My first love was photography, and I came to the National Air and Space Museum for a photography career. I learned all things aviation and aerospace on the job, as they say. But oddly, before coming to the museum, I had an experience that foretold my future. For my first studio photography assignment as an art student, I selected a model airplane, a world map and a strand of pearls for a still life – objects that would later represent a significant part of my life.
What common ground do you and Alexandros share? What we do know is that you share a passion about the symbols of flight.
Alexandros and I share a mutual interest in depicting airplanes and airports, landscape and portrait photography, and the experience of exhibiting photographs together at a photo festival in China. But mostly, Alexandros’ great sense of humor and passionate human nature resonates with me and all who know him.
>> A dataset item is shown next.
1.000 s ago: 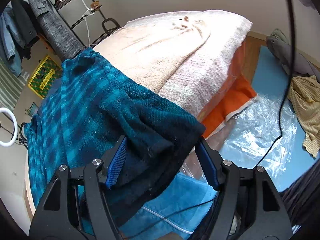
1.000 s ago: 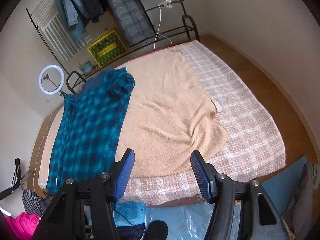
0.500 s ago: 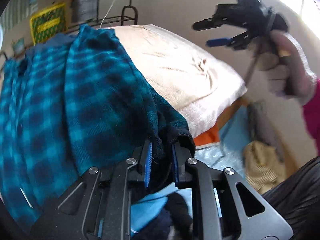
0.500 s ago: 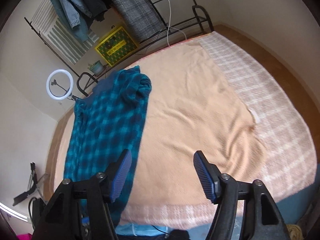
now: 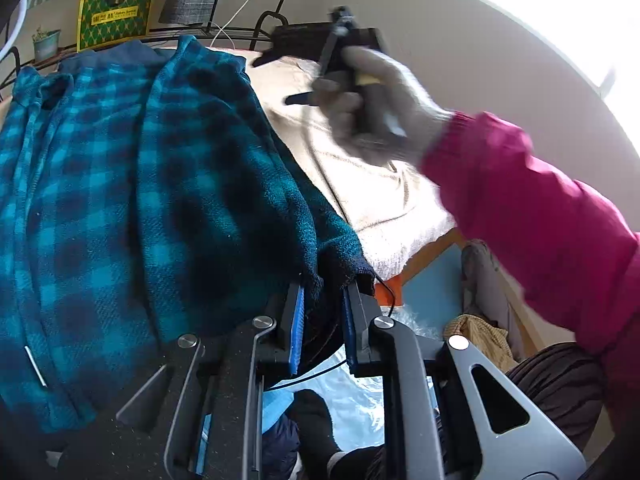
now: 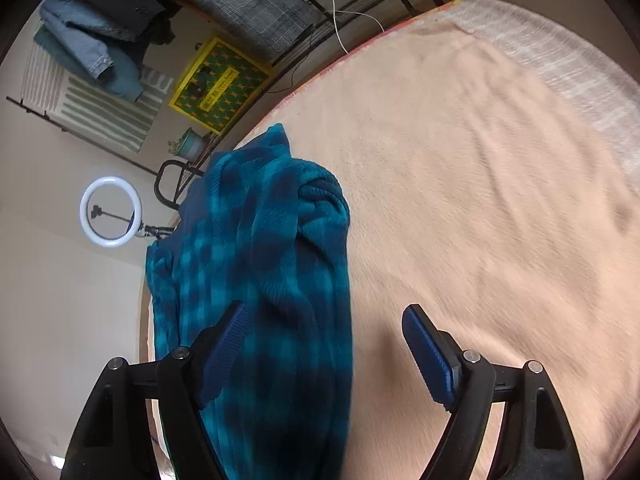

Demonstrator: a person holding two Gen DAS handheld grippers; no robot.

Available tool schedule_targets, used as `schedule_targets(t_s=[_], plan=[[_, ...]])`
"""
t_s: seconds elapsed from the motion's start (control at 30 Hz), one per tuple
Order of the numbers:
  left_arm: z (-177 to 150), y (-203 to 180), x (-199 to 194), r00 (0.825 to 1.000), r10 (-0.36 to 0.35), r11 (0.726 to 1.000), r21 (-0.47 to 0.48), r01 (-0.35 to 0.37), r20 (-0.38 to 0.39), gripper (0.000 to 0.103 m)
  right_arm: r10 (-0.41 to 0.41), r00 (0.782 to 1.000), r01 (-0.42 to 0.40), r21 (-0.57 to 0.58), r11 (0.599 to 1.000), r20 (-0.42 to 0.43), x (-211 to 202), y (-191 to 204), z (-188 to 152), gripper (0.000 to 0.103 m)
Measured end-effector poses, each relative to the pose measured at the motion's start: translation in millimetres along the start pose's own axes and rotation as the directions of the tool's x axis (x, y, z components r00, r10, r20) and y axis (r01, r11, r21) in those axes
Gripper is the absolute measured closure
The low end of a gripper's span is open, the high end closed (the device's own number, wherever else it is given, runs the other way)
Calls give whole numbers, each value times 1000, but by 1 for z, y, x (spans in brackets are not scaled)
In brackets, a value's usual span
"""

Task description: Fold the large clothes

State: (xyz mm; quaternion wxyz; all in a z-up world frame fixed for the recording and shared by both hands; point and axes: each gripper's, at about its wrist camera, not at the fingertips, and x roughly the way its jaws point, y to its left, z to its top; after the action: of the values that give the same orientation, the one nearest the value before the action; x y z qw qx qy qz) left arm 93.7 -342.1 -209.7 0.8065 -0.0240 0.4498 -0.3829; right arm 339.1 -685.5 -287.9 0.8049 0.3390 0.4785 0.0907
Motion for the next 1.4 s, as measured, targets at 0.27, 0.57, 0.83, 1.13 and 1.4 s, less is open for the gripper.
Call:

You visited Greece in 2014 to photograph the Limnos and Elliniko airports for a big project, “Art of the Airport Tower” (Smithsonian Books, 2015). What have you held onto from that experience?
One of my favorite photographs is the dilapidated Limnos airport, which was in a stage of purgatory when I visited in 2014. Was it going to wither away or be saved and restored like some of the luckier historic airport towers? These older towers have a hauntingly beautiful quality in their ruins. But what made this photograph even more special was that I captured Alexandros in the image with his camera, the photographer known for photographing the ruins of Elliniko.
Where did the idea for “Faces of Our Planet” come from and what do you hope to show the audience with it?
The idea was conceived by the originating curator of the One World Connected Gallery and myself. We planned a museum gallery with aviation and space artifacts with messaging about connecting humans – and recognized the need to convey personal experiences. With my art background, a portraiture exhibit by leading photographers worldwide was the natural solution to fill this gap and bring the gallery to life.
Can you tell us a bit about the choice of photographers? What is Alexandros’ special role in this group exhibition and what does his work represent?
I put together a list of photographers based on various styles, locations and personalities I thought could convey the assignment through images and words. Alexandros was chosen for his experience in portraiture, professionalism, and how he connects with people, especially in his home country of Greece. We are fortunate to have Greece represented with the city of Athens and the countryside of Limnos. Alexandros sees the world through a camera with an open mind and heart. His unbounded curiosity and natural understanding about people come through in his images and bring exceptional quality to the “Faces of Our Planet” exhibit.